Wie buche ich den Jahresüberschuss im SKR 04?
Der Jahresüberschuss (Gewinn) wird in zwei Schritten gebucht: Zuerst GuV-Konto (8000) an Schlussbilanzkonto (8010), dann Schlussbilanzkonto (8010) an Jahresüberschuss/Eigenkapitalkonto (9000). Bei einem Jahresfehlbetrag (Verlust) erfolgen die Buchungen in umgekehrter Richtung.
Müssen Rechnungsabgrenzungen vor den Abschlussbuchungen gebucht werden?
Ja, Rechnungsabgrenzungen nach § 250 HGB sind vorbereitende Abschlussbuchungen und müssen vor dem eigentlichen Kontenabschluss gebucht werden. Sie dienen der periodengerechten Erfolgsermittlung gemäß § 252 Abs. 1 Nr. 5 HGB. Erst danach werden die Erfolgs- und Bestandskonten über GuV-Konto bzw. Schlussbilanzkonto abgeschlossen.

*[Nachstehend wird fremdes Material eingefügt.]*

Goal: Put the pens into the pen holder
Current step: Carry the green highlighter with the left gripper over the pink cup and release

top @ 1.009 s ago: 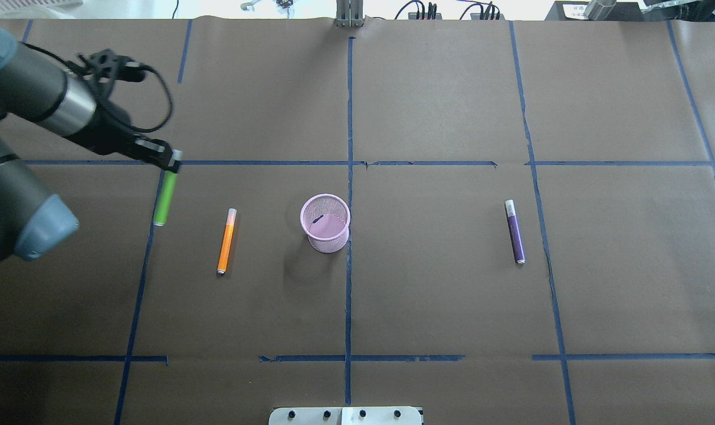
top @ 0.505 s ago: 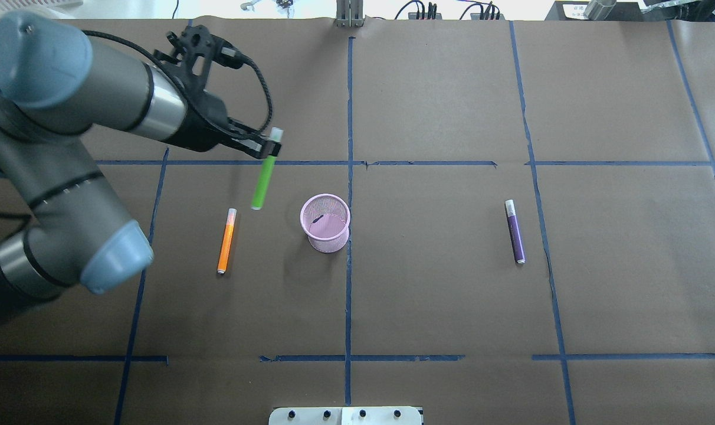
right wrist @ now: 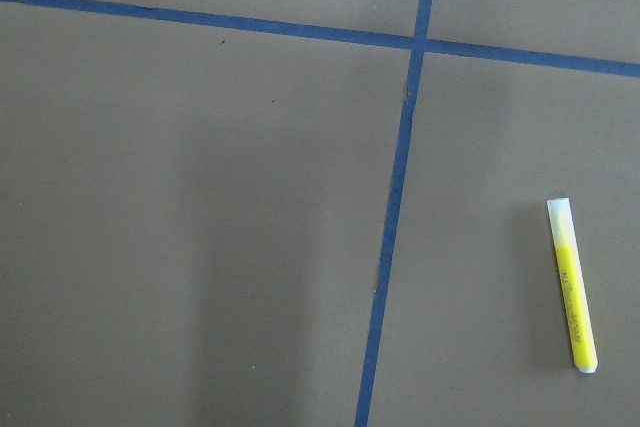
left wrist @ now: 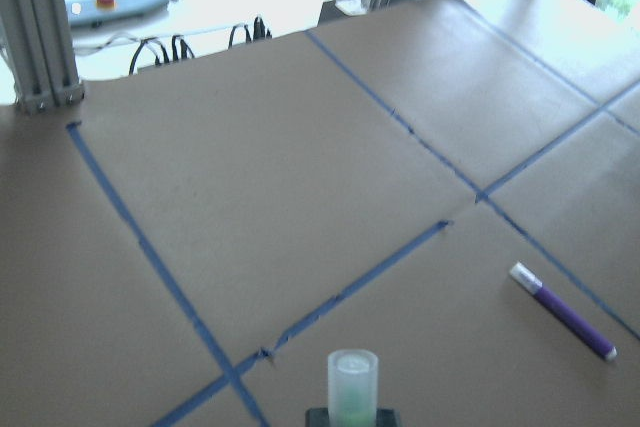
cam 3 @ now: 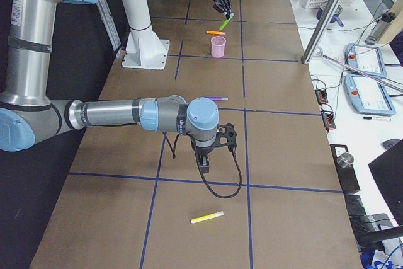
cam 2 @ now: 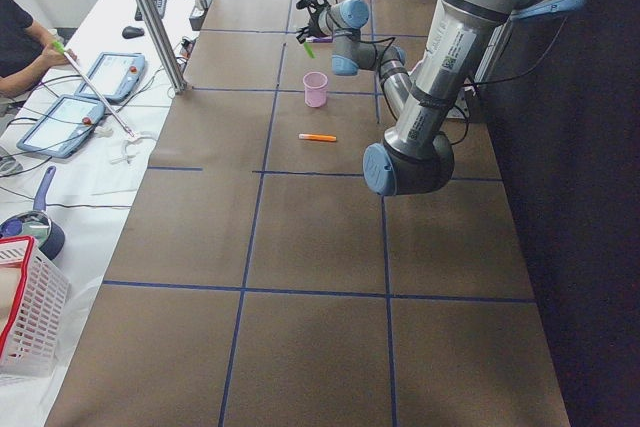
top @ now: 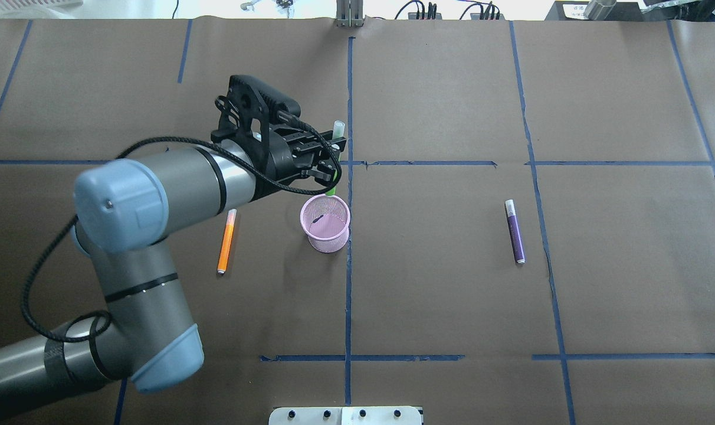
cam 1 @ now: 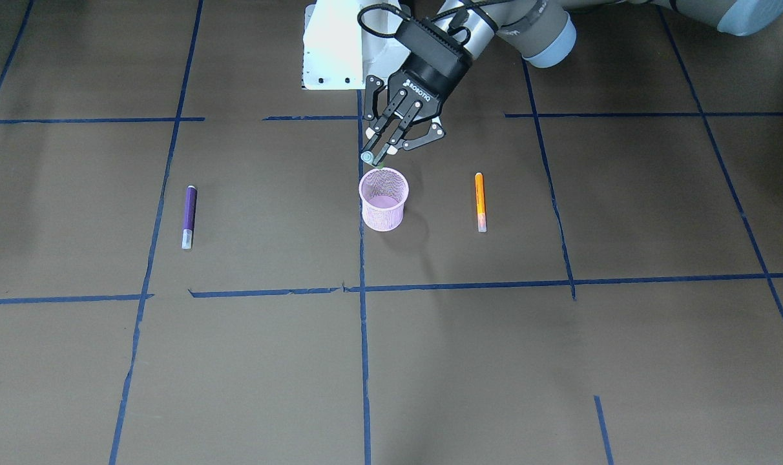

Hinweis: Dieser Artikel dient ausschließlich zu allgemeinen Informationszwecken und ersetzt keine individuelle steuerliche oder rechtliche Beratung. Gesetzliche Grundlagen: § 242 HGB – Pflicht zur Aufstellung, § 243 HGB – Aufstellungsgrundsätze, § 250 HGB – Rechnungsabgrenzungsposten, § 252 HGB – Allgemeine Bewertungsgrundsätze, § 266 HGB – Gliederung der Bilanz. Nächste redaktionelle Prüfung: Oktober 2026.